The data:
#####
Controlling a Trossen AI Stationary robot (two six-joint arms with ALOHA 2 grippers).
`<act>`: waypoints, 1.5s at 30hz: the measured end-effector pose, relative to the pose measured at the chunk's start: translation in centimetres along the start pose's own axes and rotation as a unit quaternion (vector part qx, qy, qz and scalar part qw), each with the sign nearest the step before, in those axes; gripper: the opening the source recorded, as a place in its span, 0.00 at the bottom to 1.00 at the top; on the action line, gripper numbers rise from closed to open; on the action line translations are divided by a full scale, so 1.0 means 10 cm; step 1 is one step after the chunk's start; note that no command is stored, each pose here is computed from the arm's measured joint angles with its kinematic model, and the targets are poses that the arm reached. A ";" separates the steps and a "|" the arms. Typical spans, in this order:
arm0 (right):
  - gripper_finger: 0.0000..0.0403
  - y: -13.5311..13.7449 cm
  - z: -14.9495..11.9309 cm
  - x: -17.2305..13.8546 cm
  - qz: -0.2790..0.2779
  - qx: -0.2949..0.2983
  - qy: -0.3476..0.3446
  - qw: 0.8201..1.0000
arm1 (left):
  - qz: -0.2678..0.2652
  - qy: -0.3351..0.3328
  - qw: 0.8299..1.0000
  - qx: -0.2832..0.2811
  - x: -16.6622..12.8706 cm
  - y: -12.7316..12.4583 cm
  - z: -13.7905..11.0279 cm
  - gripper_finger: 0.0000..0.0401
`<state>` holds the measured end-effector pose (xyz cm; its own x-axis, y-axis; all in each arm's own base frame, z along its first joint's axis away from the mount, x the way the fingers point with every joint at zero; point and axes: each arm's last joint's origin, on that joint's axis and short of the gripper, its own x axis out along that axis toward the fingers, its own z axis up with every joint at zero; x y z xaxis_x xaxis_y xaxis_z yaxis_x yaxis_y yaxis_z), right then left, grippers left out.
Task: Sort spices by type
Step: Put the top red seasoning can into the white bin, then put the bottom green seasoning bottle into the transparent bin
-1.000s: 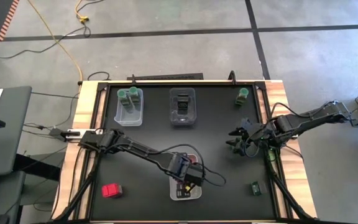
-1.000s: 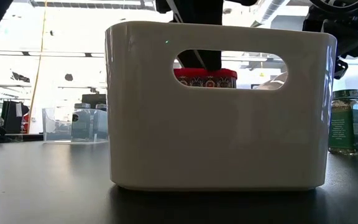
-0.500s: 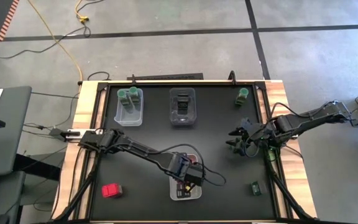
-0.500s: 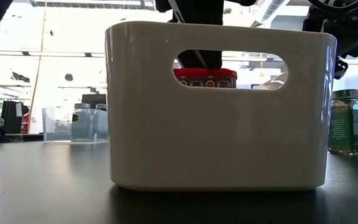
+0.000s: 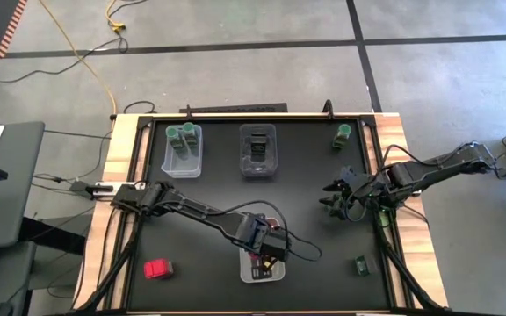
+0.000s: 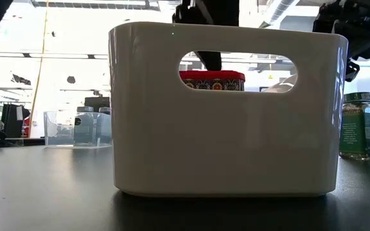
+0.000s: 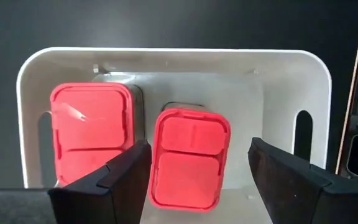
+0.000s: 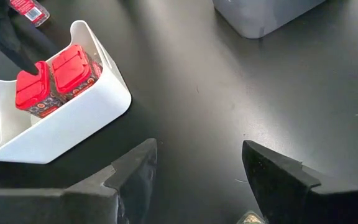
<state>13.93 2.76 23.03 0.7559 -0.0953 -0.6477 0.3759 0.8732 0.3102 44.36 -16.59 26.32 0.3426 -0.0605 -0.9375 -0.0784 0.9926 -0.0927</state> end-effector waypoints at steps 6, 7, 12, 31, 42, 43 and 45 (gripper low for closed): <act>0.66 0.00 0.00 0.00 0.000 0.000 0.000 1.000 | -0.005 -0.011 1.000 0.002 -0.17 -0.04 0.03 0.64; 0.66 0.00 0.00 0.00 0.000 0.000 0.000 1.000 | -0.008 -0.016 1.000 0.004 -0.21 -0.06 0.03 0.64; 0.66 0.00 0.00 0.00 0.000 0.000 0.000 1.000 | -0.021 -0.027 0.999 0.020 -0.27 -0.23 -0.02 0.64; 0.66 0.04 -0.03 -0.01 0.012 0.102 0.007 0.995 | 0.072 -0.058 0.996 0.013 -0.29 -0.69 -0.36 0.64; 0.66 0.18 0.12 -0.04 0.087 0.084 -0.066 0.990 | 0.179 -0.100 0.979 0.012 -0.47 -0.79 -0.59 0.64; 0.66 0.20 0.14 -0.05 0.098 0.079 -0.078 0.989 | 0.180 -0.099 0.979 0.015 -0.47 -0.80 -0.59 0.64; 0.66 0.23 0.19 -0.06 0.115 0.073 -0.101 0.986 | 0.184 -0.103 0.977 0.024 -0.47 -0.82 -0.60 0.64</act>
<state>15.33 3.93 25.48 0.9158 -0.0083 -0.4016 0.2437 0.8062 0.5391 37.73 -25.03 29.49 0.4804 0.3192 -0.8169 -0.1902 0.9472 0.2582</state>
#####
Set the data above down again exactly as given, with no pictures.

Answer below:
Controlling a Trossen AI Stationary robot (two six-joint arms with ALOHA 2 grippers).
`<act>`: waypoints, 1.5s at 30hz: the measured end-effector pose, relative to the pose measured at the chunk's start: translation in centimetres along the start pose's own axes and rotation as a unit quaternion (vector part qx, qy, qz and scalar part qw), each with the sign nearest the step before, in those axes; gripper: the opening the source recorded, as a place in its span, 0.00 at the bottom to 1.00 at the top; on the action line, gripper numbers rise from closed to open; on the action line translations are divided by a full scale, so 1.0 means 10 cm; step 1 is one step after the chunk's start; note that no command is stored, each pose here is computed from the arm's measured joint angles with its kinematic model, and the targets are poses that the arm reached. A ";" separates the steps and a "|" the arms. Typical spans, in this order:
arm0 (right):
  - gripper_finger: 0.0000..0.0403
  - y: -13.5311..13.7449 cm
  - z: -14.9495..11.9309 cm
  - x: -17.2305..13.8546 cm
  - qz: -0.2790..0.2779
  - qx: -0.2949..0.2983
  - qy: -0.3476..0.3446
  - qw: 0.8201..1.0000
arm1 (left):
  - qz: -0.2678..0.2652
  - qy: -0.3351..0.3328
  - qw: 0.8299..1.0000
  - qx: -0.2832..0.2811
  - x: -16.6622..12.8706 cm
  - y: -12.7316..12.4583 cm
  - z: -13.7905..11.0279 cm
  - gripper_finger: 0.0000..0.0401
`<state>` holds the measured end-effector pose (xyz cm; its own x-axis, y-axis; all in each arm's own base frame, z along its first joint's axis away from the mount, x the way the fingers point with every joint at zero; point and axes: each arm's last joint's origin, on that joint's axis and short of the gripper, its own x axis out along that axis toward the fingers, its own z axis up with every joint at zero; x y z xaxis_x xaxis_y xaxis_z yaxis_x yaxis_y yaxis_z), right then left, grippers left out.
Task: Sort spices by type
Step: Put the top red seasoning can into the white bin, then put the bottom green seasoning bottle into the transparent bin
-1.000s: 
-1.000s: 
-0.500s: 
-0.500s: 
+0.000s: 
+0.000s: 
+0.000s: 
+0.000s: 
<state>13.93 2.76 23.03 0.7559 -0.0953 -0.6477 0.3759 0.8732 0.3102 44.36 -16.59 26.32 0.3426 -0.0605 -0.9375 -0.0784 0.9926 -0.0927</state> end-effector waypoints at steps 6, 7, 12, 31, 42, 43 and 45 (gripper low for closed): <act>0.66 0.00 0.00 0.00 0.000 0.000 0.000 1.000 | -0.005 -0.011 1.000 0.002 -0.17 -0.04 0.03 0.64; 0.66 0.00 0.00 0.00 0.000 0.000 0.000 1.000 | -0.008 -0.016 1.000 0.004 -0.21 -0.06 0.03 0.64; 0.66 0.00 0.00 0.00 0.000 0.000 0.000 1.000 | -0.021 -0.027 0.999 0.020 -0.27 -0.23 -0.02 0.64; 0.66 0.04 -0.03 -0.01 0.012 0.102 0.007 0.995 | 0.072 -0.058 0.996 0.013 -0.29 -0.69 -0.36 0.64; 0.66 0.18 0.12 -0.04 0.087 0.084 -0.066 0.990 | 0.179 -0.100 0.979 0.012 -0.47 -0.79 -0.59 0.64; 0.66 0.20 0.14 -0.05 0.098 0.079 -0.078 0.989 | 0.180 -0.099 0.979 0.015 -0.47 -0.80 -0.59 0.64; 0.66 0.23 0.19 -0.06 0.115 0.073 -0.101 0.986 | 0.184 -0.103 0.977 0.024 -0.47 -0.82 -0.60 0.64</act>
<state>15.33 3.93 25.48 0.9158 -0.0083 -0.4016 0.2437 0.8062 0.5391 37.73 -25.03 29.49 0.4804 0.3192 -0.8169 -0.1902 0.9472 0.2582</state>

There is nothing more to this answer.